The researchers found that 80% of the cats on the propofol CRI needed controlled (manual) ventilation, while only 20% of those receiving alfaxalone required controlled ventilation. Based on this information, it appears that in cats alfaxalone has a broader therapeutic range than propofol in terms of less observation of hypoventilation. Group P (propofol) had a higher MAP over time than group A (alfaxalone), suggesting that propofol has less negative inotropic or vasodilatative effects than alfaxalone, but none of the patients in either group demonstrated hypotension, and there was no difference in pulse rate between either group. A PECO2 > 55 mm Hg was observed in 4 of the cats in group P, and in no cats in group A. Low arterial oxygen saturation (SpO2 < 90%) was noted in zero cats in group A and 6 cats in group P. In the 6 group P cats experiencing SpO2 < 90%, the low SpO2 was associated with hypoventilation or apnea rather than changes in cardiovascular parameters. Venous blood gas analysis demonstrated a lower mean pH and higher mean partial pressure of carbon dioxide 30 minutes after induction in group P than in group A.

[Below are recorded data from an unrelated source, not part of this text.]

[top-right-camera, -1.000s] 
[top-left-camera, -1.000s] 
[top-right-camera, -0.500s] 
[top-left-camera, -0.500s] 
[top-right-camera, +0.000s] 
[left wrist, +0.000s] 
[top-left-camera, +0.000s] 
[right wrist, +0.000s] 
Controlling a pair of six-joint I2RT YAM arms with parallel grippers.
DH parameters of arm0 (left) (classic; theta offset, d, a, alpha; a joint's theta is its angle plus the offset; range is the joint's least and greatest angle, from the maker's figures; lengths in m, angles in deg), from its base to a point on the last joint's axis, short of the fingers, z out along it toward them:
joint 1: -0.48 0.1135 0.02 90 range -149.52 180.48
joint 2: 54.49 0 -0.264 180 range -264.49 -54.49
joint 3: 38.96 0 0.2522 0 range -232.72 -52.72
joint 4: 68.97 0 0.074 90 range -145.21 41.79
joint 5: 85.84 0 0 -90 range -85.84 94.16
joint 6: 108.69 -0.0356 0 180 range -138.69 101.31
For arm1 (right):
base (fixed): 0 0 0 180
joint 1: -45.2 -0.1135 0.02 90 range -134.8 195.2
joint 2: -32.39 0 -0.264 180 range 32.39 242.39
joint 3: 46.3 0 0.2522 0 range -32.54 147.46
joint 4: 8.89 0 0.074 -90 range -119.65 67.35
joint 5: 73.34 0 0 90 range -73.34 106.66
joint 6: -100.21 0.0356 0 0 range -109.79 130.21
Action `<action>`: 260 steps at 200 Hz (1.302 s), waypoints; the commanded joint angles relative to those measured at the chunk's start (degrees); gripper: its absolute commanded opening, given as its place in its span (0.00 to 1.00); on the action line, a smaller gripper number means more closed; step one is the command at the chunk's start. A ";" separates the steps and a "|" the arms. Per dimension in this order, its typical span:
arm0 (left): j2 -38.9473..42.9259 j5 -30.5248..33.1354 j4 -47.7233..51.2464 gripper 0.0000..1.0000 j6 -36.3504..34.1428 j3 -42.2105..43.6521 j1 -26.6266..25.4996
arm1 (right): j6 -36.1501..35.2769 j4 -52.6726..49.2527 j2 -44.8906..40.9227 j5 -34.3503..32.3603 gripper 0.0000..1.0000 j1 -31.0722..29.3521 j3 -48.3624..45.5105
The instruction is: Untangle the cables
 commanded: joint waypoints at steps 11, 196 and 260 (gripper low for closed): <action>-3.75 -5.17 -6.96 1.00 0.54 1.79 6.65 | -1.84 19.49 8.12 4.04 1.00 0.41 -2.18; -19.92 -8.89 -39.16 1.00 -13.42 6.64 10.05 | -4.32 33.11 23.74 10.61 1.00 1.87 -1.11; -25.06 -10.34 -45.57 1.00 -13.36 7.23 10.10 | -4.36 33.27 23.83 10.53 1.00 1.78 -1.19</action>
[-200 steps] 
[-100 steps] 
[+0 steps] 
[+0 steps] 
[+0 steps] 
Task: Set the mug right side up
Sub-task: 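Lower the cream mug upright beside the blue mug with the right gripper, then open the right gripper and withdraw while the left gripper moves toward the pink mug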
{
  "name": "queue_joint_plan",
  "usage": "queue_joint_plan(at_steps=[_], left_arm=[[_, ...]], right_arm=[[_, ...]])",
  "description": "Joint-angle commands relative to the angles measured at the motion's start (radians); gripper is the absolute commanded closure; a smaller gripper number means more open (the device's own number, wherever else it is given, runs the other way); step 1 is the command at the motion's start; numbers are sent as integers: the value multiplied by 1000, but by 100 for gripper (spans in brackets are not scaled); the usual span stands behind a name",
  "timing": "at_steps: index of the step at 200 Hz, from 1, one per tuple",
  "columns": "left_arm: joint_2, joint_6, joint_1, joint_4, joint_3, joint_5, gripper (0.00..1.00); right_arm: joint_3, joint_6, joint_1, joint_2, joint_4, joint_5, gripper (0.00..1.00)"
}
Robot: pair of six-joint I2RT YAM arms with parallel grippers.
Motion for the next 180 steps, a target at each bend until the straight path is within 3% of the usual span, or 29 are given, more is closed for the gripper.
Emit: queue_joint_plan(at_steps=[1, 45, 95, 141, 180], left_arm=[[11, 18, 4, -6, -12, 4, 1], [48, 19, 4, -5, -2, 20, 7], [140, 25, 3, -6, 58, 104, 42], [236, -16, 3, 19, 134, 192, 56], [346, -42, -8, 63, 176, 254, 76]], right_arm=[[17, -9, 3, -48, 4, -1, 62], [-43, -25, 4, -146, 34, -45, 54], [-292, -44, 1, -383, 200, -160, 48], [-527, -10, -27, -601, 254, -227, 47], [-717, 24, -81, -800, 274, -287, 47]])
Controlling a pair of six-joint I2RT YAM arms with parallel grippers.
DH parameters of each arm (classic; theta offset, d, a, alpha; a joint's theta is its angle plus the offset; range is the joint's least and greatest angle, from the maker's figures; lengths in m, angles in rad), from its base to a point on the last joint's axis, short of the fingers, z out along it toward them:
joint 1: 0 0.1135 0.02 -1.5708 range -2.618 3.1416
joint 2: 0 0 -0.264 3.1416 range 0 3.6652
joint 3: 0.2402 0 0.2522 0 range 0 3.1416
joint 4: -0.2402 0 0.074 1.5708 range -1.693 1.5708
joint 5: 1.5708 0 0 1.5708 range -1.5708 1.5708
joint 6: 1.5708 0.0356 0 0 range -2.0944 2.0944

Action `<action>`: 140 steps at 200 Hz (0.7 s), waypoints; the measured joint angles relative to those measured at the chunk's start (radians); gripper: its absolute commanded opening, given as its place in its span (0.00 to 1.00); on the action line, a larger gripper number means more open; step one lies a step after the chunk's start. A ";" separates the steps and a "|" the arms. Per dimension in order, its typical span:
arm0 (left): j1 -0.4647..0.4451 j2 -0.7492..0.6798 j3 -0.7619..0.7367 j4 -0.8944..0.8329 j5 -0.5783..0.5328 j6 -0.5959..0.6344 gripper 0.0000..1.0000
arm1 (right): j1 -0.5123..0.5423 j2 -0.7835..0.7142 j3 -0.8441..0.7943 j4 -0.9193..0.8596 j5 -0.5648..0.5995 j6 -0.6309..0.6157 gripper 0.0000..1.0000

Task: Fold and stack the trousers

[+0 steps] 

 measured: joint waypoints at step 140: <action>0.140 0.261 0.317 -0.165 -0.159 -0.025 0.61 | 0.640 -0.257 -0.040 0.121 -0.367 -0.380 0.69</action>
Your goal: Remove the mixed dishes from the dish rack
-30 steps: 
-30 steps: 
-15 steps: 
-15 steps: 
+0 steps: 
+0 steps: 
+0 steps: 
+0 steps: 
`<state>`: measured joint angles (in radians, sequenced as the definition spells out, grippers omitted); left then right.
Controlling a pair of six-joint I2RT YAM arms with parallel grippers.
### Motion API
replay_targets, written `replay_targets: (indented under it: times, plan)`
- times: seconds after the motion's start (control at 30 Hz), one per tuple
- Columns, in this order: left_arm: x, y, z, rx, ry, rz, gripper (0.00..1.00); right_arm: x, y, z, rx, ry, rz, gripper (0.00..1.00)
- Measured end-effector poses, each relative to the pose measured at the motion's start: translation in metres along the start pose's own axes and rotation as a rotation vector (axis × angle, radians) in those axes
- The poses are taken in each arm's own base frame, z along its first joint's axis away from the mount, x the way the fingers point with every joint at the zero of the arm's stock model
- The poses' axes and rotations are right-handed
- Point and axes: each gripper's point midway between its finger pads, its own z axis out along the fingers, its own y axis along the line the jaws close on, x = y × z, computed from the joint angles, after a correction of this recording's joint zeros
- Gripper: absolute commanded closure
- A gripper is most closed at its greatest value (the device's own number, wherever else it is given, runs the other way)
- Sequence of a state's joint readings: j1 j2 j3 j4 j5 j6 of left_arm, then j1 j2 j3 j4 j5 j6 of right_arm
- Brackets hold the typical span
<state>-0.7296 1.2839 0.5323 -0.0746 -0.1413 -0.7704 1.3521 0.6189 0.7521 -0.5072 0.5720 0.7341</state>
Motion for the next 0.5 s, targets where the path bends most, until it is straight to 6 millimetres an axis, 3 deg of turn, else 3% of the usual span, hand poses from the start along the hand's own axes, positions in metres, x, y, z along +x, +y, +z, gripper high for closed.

Based on the results of this study, both propofol and alfaxalone are acceptable agents for anesthetic induction and maintenance in cats, but alfaxalone has fewer adverse effects on respiration than propofol. In situations where either manual or mechanical controlled ventilation is unavailable, alfaxalone may be the preferred anesthetic induction and/or maintenance agent.